Sunday Aug 30, 2009

Three dimensions of Virtualisation

Another piece of, what I hope is wisdom, coming from my last three months of customer conversations is that virtualisation has three dimensions.

We use virtualisation to make large systems small. I call this “Atomisation”. We can also use virtualisation technologies to make many components seem as one, this is of critical use for horizontally scalable services, and I call this “Aggregation”. The third dimension is “Longevity”. Maybe I should play around with “Age” as a word, so each dimension has a mnemonic starting with “A”, but by using a Type II hypervisor, one can protect old software against platform innovation and continue to run it until its business case changes or expires.
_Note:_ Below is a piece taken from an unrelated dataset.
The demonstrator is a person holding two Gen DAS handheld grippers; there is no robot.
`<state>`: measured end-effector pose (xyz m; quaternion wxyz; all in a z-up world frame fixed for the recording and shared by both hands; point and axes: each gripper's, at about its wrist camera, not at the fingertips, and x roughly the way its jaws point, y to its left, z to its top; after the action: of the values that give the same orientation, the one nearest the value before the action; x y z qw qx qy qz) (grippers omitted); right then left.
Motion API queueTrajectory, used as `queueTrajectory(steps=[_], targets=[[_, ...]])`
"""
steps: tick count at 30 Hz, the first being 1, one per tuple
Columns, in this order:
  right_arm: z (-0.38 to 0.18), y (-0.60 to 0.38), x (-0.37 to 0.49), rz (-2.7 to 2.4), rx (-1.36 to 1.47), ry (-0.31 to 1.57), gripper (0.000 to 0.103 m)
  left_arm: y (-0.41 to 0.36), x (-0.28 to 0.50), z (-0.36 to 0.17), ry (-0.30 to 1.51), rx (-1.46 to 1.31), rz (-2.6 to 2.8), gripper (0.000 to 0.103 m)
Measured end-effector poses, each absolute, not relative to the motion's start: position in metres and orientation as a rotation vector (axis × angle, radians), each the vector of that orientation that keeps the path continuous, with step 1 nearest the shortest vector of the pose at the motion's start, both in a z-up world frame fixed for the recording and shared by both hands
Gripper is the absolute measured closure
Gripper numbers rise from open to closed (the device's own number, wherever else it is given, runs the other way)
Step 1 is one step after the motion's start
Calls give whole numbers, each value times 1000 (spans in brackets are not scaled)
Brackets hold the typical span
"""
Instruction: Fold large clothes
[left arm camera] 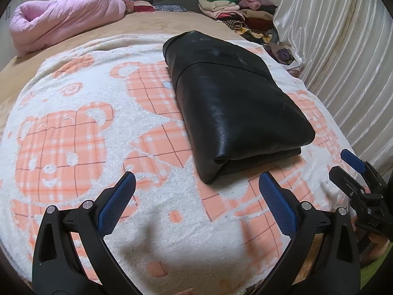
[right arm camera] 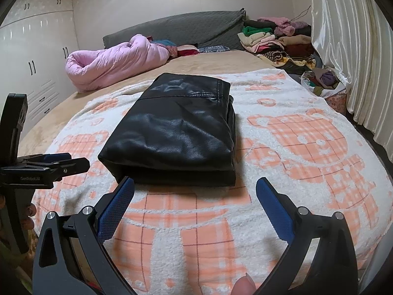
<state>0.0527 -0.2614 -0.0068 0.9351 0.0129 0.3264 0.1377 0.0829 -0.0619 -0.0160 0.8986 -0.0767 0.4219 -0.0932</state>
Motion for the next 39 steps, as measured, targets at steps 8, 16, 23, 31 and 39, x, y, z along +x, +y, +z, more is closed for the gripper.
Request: queueTrajectory(steps=[8,16,23,31,39], targets=[[-7,-261,53,280,26,665,4,-61,82,-15,872,-157,-187,9],[-7,-261,53,282,26,665,4,-60,82,-14,871,-153,-185,9],[-5,-261,53,274,22,661,4,-59,82,-15,873,-151,-182,9],[-4,-261,52,268,21,660,4,-60,82,-14,871,-146,-178,9],[-4,-261,52,269,21,659,4,-59,82,-14,870,-144,-174,9]])
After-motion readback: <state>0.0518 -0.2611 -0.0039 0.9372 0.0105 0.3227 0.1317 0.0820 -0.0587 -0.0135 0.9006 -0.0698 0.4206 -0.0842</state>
How new is Cloud Computing?

I have spoken to several of Sun's customers over the last 3 months about Cloud Computing and have often used the following quote.

“When we build a distributed computing platform and run one application on it, we call this HPC, when we build a distributed computing platfrom and run many copies of one application on it, we call this Web 2.0, and when we build a distributed computing platform and run many applications on it, we call it Cloud Computing.”

Who said it? Me!

Its not quite true, but the difference between the platforms is not necessarily as great as some might like to make it seem. Web 2.0 platforms are rarely as economic as running many copies of one application but its a pretty small portfolio often supporting only one end-user application. I accept that elasticity and metering are important, unsolved, or not well solved problems in the cloud world but I think the quote is worth publishing here and repeating and offers insights into planning an evolving the next generation of IT platforms.


Wednesday Mar 18, 2009


There is a conversation on google groups, cloud computing [XML] about CISCO's plans to enter the server market, kicked off by this article at Business Week.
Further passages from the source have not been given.